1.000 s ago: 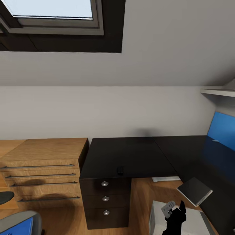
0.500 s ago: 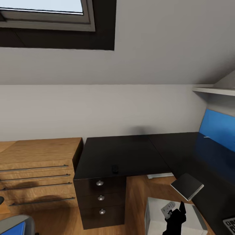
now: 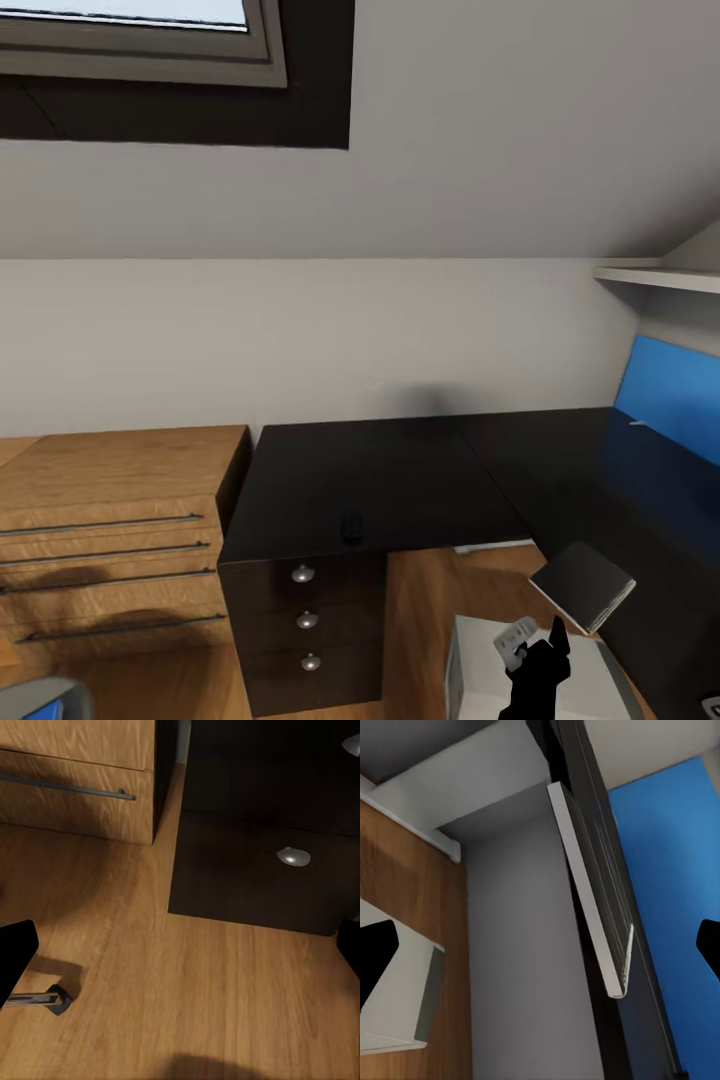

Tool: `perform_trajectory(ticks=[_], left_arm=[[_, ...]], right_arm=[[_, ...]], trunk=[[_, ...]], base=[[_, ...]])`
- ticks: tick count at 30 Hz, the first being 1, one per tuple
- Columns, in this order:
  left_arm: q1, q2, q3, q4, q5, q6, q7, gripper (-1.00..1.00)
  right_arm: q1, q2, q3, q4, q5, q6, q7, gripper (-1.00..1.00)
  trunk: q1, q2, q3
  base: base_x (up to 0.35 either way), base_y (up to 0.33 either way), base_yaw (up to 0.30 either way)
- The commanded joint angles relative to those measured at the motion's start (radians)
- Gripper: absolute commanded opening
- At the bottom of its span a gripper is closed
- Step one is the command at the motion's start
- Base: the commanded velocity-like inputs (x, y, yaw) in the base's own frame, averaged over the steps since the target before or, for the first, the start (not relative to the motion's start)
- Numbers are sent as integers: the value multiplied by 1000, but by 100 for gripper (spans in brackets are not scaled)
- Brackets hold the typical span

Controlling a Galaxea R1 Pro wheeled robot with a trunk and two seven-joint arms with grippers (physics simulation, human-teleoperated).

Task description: In the bedroom, organize the workspace by keeping the computer under the desk, ensuring the monitor is on the desk, placing the keyboard on the desk next to the monitor, placing the mouse on the desk next to the keyboard, moving the folder from the swivel chair onto the desk next to the mouse, stacking the notebook on top of the folder with the pen on top of the notebook, and positioning the swivel chair next to the desk.

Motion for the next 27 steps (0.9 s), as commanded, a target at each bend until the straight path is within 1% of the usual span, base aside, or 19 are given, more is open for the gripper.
perform_trajectory(ticks=[1,11,19,27], left_arm=[[-1,0,9,1,-9,-3,-4,100],[-1,0,9,1,-9,-2,-3,100],[-1,0,9,1,-9,-3,-4,100],[0,0,10,1,-9,-3,-3,100]], right_arm=[[-1,0,-1,0,9,9,-3,100],[-1,-1,0,0,11,2,-3,100],[-1,-2,0,0,11,2,-3,100],[-1,-2,0,0,10,4,-3,100]], trunk=[[0,-1,-1],[0,-1,-1],[0,-1,-1],[0,-1,-1]], base=[[111,0,-1],[38,0,0],[167,0,0],[37,0,0]])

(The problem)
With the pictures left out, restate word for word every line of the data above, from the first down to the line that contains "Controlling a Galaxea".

(Task response)
1.000 s ago: 
0.500 s ago: 
now: 

Tool: `perform_trajectory(ticks=[_], left_arm=[[_, ...]], right_arm=[[_, ...]], trunk=[[_, ...]], base=[[_, ...]])`
- ticks: tick count at 30 Hz, the first being 1, one per tuple
- Columns, in this order:
  left_arm: q1, q2, q3, q4, q5, q6, q7, gripper (-1.00..1.00)
  right_arm: q1, q2, q3, q4, q5, q6, q7, gripper (-1.00..1.00)
  trunk: q1, q2, q3
  base: base_x (up to 0.35 either way), base_y (up to 0.33 either way), base_yaw (up to 0.30 either way)
- The commanded joint angles relative to those measured at the motion's start (radians)
- Gripper: absolute commanded opening
- At the bottom of its span a gripper is closed
- Step one is the command at the motion's start
- Base: the commanded velocity-like inputs (x, y, yaw) in the base's own frame, averaged over the steps since the target before or, for the first, the start (not relative to the motion's start)
- Numbers are sent as integers: the value multiplied by 1000, but by 100 for gripper (spans in brackets are not scaled)
- Brackets hold the typical span

Controlling a Galaxea R1 Pro wheeled robot with a trunk and two seven-joint arms with grippers (physics simulation, human-teleoperated).

This finishes the response to the exercise.